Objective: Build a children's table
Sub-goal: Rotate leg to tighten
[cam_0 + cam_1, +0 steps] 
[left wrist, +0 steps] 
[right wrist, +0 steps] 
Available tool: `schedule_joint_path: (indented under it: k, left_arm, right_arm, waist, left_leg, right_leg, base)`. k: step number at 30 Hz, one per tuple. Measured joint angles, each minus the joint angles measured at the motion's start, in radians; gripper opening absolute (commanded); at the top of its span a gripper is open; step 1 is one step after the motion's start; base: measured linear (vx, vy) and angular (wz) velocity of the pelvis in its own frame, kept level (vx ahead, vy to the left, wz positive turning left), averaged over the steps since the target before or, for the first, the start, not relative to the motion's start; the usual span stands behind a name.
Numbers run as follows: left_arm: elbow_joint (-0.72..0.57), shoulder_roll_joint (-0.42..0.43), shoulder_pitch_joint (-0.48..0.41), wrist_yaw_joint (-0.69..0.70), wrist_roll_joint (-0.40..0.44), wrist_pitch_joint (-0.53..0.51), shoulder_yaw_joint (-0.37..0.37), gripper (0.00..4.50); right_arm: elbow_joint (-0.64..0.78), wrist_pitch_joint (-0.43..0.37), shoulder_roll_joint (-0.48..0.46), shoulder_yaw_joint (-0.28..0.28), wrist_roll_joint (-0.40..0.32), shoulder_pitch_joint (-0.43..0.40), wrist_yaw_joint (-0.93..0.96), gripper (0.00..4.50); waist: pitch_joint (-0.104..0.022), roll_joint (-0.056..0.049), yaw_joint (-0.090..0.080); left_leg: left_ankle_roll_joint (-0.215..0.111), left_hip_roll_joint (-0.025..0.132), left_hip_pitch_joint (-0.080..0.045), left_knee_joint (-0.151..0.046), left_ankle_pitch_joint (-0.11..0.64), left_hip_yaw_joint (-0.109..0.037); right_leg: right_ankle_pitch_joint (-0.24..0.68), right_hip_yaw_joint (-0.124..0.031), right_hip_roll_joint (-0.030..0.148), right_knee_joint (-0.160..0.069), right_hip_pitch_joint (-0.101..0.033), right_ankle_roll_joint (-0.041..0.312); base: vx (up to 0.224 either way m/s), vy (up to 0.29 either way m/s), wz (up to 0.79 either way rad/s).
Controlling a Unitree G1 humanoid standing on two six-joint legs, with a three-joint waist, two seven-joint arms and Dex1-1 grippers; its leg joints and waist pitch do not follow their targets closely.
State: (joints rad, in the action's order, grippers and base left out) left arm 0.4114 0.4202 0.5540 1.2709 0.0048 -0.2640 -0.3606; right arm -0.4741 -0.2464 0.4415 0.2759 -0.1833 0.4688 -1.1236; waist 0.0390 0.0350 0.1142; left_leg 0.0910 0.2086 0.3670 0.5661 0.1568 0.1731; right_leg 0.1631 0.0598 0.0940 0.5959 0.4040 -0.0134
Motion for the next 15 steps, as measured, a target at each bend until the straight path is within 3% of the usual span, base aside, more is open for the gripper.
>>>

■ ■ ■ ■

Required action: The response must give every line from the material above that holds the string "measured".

Result:
Available tool: `schedule_joint_path: (indented under it: k, left_arm, right_arm, waist, left_leg, right_leg, base)`. k: step number at 30 Hz, one per tuple. Measured joint angles, each minus the joint angles measured at the motion's start, in radians; gripper opening absolute (commanded); at the top of its span a gripper is open; step 1 is one step after the motion's start; base: measured linear (vx, vy) and angular (wz) velocity of the pelvis in its own frame, kept level (vx ahead, vy to the left, wz positive turning left), averaged over the steps since the target before or, for the first, the start, not relative to the motion's start; the usual span stands behind a name.
Motion for the next 15 steps, as measured, a target at each bend until the straight path is within 3% of the usual span, base aside, more is open for the gripper.

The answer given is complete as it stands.